Assignment -
The entire listing, reproduced exactly and stripped of images, is the expected output.

Data excerpt -

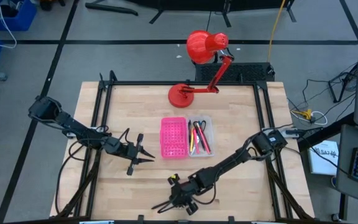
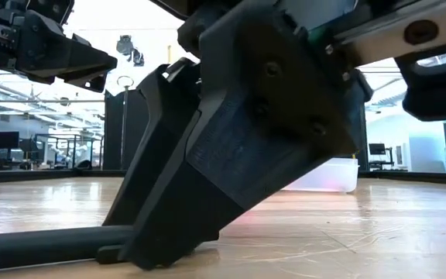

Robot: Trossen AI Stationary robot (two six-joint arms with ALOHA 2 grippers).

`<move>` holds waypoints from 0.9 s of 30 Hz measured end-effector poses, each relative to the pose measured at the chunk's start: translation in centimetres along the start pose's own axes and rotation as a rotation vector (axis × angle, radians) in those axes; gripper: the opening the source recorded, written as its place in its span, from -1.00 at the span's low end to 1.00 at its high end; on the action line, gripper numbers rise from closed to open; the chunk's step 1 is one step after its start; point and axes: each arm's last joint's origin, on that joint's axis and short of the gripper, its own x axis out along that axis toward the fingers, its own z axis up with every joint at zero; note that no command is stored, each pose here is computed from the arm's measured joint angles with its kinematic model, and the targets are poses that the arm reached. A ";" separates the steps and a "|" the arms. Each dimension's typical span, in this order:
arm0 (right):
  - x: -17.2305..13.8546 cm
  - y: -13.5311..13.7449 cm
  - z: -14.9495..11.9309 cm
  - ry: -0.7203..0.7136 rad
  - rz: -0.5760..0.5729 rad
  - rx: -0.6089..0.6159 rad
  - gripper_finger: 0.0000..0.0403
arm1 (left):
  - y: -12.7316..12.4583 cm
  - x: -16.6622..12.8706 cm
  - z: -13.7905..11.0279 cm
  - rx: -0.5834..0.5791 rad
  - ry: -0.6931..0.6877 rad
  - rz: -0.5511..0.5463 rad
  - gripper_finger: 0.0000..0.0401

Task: Pick & place school supplies into a supply box
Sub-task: Put the black pen into the pink supply box

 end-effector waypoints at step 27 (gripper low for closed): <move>-4.1 -2.3 -0.4 0.141 -0.126 -0.064 -0.92 | 0.0 0.0 -0.1 0.011 0.008 -0.001 -0.65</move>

Answer area -
Robot: Trossen AI Stationary robot (two six-joint arms with ALOHA 2 grippers).

`<move>` holds waypoints from 0.9 s of 30 Hz measured end-effector poses, each relative to the pose measured at the chunk's start: translation in centimetres along the start pose's own axes and rotation as a rotation vector (axis × angle, radians) in those axes; gripper: the opening the source recorded, written as its place in its span, from -1.00 at the span's low end to 1.00 at its high end; on the action line, gripper numbers rise from closed to open; the chunk's step 1 is one step after its start; point and axes: each arm's last joint's origin, on that joint's axis and short of the gripper, its own x axis out along that axis toward the fingers, its own z axis up with every joint at zero; note that no command is stored, each pose here is computed from the arm's measured joint angles with its kinematic model, and the targets are poses that the arm reached. A ";" separates the steps and a "|" the arms. Each dimension's typical span, in this order:
arm0 (right):
  - x: -17.2305..13.8546 cm
  - y: -13.5311..13.7449 cm
  - z: -14.9495..11.9309 cm
  - ry: -0.7203..0.7136 rad
  - rz: -0.5760..0.5729 rad
  - rx: -0.6089..0.6159 rad
  - gripper_finger: 0.0000..0.0403
arm1 (left):
  - y: -12.7316..12.4583 cm
  - x: -16.6622..12.8706 cm
  - z: -13.7905..11.0279 cm
  - rx: -0.5834..0.5791 rad
  - ry: -0.6931..0.6877 rad
  - rz: -0.5511..0.5463 rad
  - gripper_finger: 0.0000..0.0401

Task: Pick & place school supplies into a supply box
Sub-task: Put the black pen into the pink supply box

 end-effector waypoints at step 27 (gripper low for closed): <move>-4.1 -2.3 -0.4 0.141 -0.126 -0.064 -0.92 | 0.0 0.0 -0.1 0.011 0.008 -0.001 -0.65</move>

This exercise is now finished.